Bu bana mümkün görünmüyor, zira Yunus Emre’nin Türkçeyi imana getirdiğini söylediğimiz yerde, Süleyman Çelebi’yi aynı düzeyde zikretmemek mümkün değildir; dolayısıyla, Mevlid-i Şerif, zengin kelime haznesiyle şairler için keşfedilmesi gereken en değerli hazinedir.

Süleyman Çelebi’nin ‘bile yazdı’yı kullandığı beyit şöyledir:

“Zâtıma mir’at edindim zâtını

Bile yazdım adım ile adını”

Mevlid-i Şerif’in Miraç faslında, Refref’in Ortaya Çıkışı’yla ilgili bölümde yer alan bu beyit, ilk bakışta kolay anlaşılır gibi görünüyorsa da, hitap edenin “Şeş cihetten ol münezzeh zü’l-Celâl” olması bakımından, makro kozmos (âlem) ile mikro komos’un (insanın) yaratılışı esasında metafizik hakikatlerin kendisinde tevhid edildiği bir büyük manayı ihtiva ediyor.

Buradaki mir’at kelimesi üzerinden, insanın (O’nun merbubu olarak) Rabbine ayna olmasından, adım ile adını ifadesine göre, Kelime-i Tevhid’i söylerken onda aslında Kelime-i Şehadet’i söylediğimizden hareketle, ilgili tasavvufi yorumlara yelken açabiliriz ama şu sütunun hacmi bunu taşımaz.

Bundan dolayı, Necatigil gibi okuruna yardım sağlamıştır umuduyla Hüseyin Vassâf’ın Gülzâr-ı Aşk adlı Mevlid-i Şerif şerhine başvurdum ama, Hazretin bu beyitte fazlaca söz tasarrufunda bulunduğunu gördüm. Belki, beytin yüklendiği yoğun metafizik hakikati, benim gibi cahillerin elinde zarar görmesin diye sakınmış da olabilir Hazret.
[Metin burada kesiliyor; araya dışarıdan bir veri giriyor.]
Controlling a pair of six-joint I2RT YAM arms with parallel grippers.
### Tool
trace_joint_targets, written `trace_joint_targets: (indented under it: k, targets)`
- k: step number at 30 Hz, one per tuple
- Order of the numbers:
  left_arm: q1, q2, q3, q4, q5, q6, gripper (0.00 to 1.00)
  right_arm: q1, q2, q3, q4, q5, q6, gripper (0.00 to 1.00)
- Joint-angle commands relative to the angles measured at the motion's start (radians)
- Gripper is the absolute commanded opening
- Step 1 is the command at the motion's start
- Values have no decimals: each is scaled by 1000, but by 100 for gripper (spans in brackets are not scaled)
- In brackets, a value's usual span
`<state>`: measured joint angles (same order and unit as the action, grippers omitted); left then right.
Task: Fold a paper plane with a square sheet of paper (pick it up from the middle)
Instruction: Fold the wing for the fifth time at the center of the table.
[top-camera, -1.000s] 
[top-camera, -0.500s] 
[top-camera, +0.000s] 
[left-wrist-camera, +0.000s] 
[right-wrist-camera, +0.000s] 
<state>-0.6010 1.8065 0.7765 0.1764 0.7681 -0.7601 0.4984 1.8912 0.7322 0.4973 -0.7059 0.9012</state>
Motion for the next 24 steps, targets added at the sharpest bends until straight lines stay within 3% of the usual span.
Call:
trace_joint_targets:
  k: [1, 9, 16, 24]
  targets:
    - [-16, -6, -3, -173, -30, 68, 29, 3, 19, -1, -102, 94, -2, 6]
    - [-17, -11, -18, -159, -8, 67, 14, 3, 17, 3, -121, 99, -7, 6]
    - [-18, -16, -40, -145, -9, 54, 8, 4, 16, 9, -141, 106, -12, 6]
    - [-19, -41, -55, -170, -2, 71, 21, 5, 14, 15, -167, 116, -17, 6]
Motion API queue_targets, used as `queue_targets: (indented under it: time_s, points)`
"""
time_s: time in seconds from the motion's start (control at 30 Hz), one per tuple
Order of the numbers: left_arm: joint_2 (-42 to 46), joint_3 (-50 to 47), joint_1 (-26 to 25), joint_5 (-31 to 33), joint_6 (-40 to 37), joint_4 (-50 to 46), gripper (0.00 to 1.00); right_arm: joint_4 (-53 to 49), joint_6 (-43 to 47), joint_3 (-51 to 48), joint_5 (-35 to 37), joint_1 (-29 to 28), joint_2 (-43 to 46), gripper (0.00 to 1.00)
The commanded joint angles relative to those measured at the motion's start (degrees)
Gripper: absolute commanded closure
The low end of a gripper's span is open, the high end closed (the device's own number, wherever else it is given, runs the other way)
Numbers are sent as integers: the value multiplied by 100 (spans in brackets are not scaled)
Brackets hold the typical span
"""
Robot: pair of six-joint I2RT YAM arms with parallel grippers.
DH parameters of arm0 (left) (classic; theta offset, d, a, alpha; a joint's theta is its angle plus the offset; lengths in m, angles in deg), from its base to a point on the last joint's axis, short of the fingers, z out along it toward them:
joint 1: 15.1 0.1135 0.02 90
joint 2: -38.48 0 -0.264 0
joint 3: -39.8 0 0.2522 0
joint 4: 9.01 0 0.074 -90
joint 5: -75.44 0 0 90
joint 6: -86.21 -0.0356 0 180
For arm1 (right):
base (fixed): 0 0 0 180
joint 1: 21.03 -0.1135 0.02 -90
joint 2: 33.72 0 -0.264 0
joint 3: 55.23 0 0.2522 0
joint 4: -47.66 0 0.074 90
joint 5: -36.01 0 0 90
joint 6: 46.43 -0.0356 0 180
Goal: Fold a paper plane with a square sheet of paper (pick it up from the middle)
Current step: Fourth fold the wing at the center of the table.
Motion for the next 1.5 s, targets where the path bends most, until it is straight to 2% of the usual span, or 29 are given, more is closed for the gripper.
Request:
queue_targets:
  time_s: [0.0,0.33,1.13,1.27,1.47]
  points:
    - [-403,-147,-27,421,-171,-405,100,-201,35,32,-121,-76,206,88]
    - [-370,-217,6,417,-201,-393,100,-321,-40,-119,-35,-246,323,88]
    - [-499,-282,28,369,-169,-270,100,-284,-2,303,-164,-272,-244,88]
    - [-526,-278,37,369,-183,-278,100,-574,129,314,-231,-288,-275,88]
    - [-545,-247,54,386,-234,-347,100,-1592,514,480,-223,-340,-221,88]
Bu durumda Necatigil’in şahsında şu soru kalıyor geriye:

Necatigil, kendi zamanının din düşmanlığında, kendisine “gerici” denmesin diye Süleyman Çelebi’yi ve Mevlid-i Şerif’ini es geçmiş olabilir mi?

Düşünelim ve görelim bakalım, nasıl bir cevaba erişeceğiz?